Wir sind zwei thailändische Krankenschwestern. Vor fast drei Jahren sind wir von einer deutschen Agentur angeworben worden, im Kreis Minden als Fachkräfte in der Altenpflege zu arbeiten. Uns wurde erklärt, dass für die Anerkennung unserer thailändischen Qualifikation eine Anpassungsmaßnahme erfolgen musste, weswegen wir zunächst nur als Altenpflegeassistentinnen arbeiteten konnten. Für unsere Anerkennung sollten wir schnell Deutsch lernen und ein Krankenhauspraktikum absolvieren bzw. einen Theoriekurs belegen. Wir haben immer wieder nachgefragt, wann wir das Praktikum machen können aber sind ständig vertröstet worden. Schließlich wurde uns gesagt, wir sollten uns unsere fehlenden Kenntnisse durch Bücher selber erarbeiten. Das ist unmöglich! So langsam wurde uns klar, dass wir im Stich gelassen worden sind.

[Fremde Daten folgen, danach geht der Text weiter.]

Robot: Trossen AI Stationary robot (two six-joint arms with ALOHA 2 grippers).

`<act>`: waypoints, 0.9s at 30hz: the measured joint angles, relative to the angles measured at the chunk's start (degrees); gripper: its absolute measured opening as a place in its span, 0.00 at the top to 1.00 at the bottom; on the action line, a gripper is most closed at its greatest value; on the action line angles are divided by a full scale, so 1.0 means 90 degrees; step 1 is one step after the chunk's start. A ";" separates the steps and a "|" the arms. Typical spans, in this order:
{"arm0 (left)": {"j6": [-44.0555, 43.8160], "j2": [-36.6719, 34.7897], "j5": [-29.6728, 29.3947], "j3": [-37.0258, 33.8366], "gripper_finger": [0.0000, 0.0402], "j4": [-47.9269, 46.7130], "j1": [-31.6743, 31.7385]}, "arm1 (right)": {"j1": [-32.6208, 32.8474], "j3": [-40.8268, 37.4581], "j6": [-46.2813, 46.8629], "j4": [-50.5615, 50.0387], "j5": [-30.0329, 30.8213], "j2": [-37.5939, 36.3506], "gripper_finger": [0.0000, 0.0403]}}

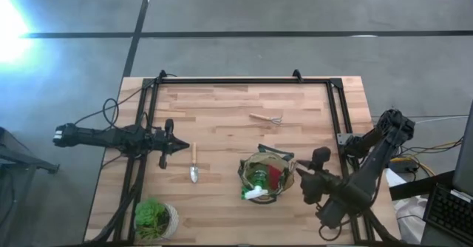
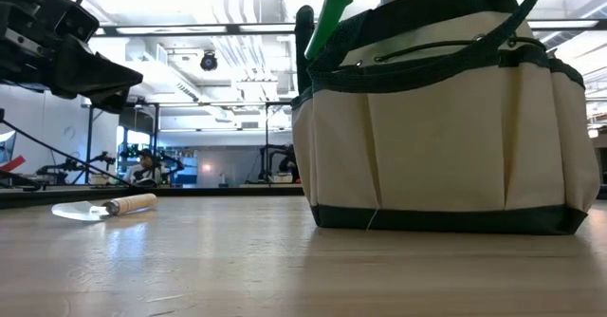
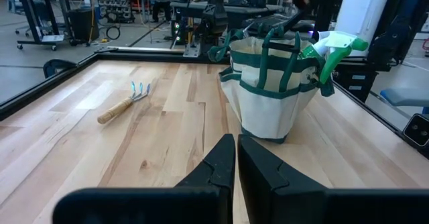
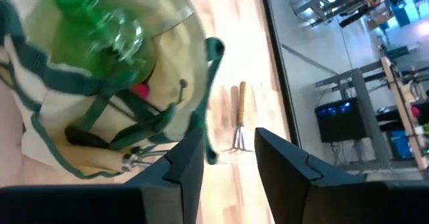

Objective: Pick & Place Garden tools in Gardening bag
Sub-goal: Put the hand rake into the gardening bag

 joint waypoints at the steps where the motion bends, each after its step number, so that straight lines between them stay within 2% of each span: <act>1: 0.0002 -0.0002 0.0000 0.0000 0.94 -0.0001 0.0002 | -0.0005 0.0114 0.0094 -0.0136 -0.0001 -0.0045 0.70; 6: 0.0001 0.0000 0.0000 0.0000 0.94 0.0004 0.0000 | -0.0296 0.0267 0.0166 -0.0417 -0.0116 -0.0631 0.72; 11: 0.0002 -0.0002 -0.0002 0.0000 0.94 0.0006 0.0000 | -0.1044 0.0037 0.0009 -0.0406 -0.0479 -0.1658 0.75; 14: 0.0000 -0.0001 -0.0002 0.0000 0.94 0.0006 0.0001 | -0.1609 -0.0084 -0.0438 -0.0220 -0.0522 -0.2283 0.76; 17: 0.0002 -0.0002 -0.0002 0.0000 0.94 0.0006 0.0002 | -0.2252 -0.0141 -0.1327 0.0395 -0.0735 -0.2785 0.78; 19: 0.0000 -0.0002 -0.0002 0.0000 0.94 0.0009 0.0002 | -0.2714 -0.0191 -0.2205 0.1039 -0.1242 -0.3045 0.79; 23: 0.0000 -0.0002 0.0000 0.0000 0.94 0.0009 0.0001 | -0.3601 -0.0382 -0.3980 0.2393 -0.2803 -0.3360 0.81; 25: 0.0000 -0.0002 0.0000 0.0000 0.94 0.0009 0.0002 | -0.3997 -0.0434 -0.4626 0.2771 -0.3550 -0.3401 0.82; 27: 0.0001 -0.0001 0.0000 0.0000 0.94 0.0009 0.0001 | -0.4361 -0.0436 -0.4957 0.2950 -0.3993 -0.3397 0.82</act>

Weder die Agentur, noch der Arbeitgeber haben sich, entgegen vorheriger Versprechen, um unsere Ausbildung gekümmert. Allmählich konnten wir auch genug Deutsch, um unsere Lage zu verstehen und etwas dagegen zu tun. Aber dann war plötzlich alles zu spät. Obwohl wir mit Hilfe von Freunden eine feste Zusage für einen Anpassungskurs im Klinikum Herford mit Ausbildungsvergütung bekommen konnten, lehnte die Ausländerbehörde Minden eine Verlängerung unserer Aufenthaltsgenehmigung ab und ordnete unsere Abschiebung an. Mithilfe dieser Unterschriftensammlung fordern wir die erneute Erteilung einer Aufenthaltsgenehmigung nach §60a Abs.2 AufenthG (Ausbildungsduldung). Wem nützt es denn, wenn wir wieder zurück nach Thailand gehen? Wir wissen wir werden hier in Deutschland gebraucht. Und wir leben gerne hier. Wir wohnen inzwischen seit zweieinhalb Jahren in Minden zusammen mit einer deutschen Familie und fühlen uns hier zu Hause. Wir haben viel Geld bezahlt für die Flüge und den Sprachunterricht und unsere sicheren Arbeitsstellen in einem thailändischen Krankenhaus aufgegeben, um dem Ruf aus Deutschland zu folgen. Wir haben uns gewissenhaft und liebevoll um die Bewohner im Seniorenheim gekümmert und waren sehr beliebt bei ihnen und den Kollegen. Eine Abschiebung empfinden wir als grausam und demütigend. Wir danken Ihnen für Ihre Unterstützung!

Begründung

In Deutschland herrscht Pflegenotstand! Bitte helfen Sie uns mit Ihrer Unterschrift, damit wir Ihnen helfen können!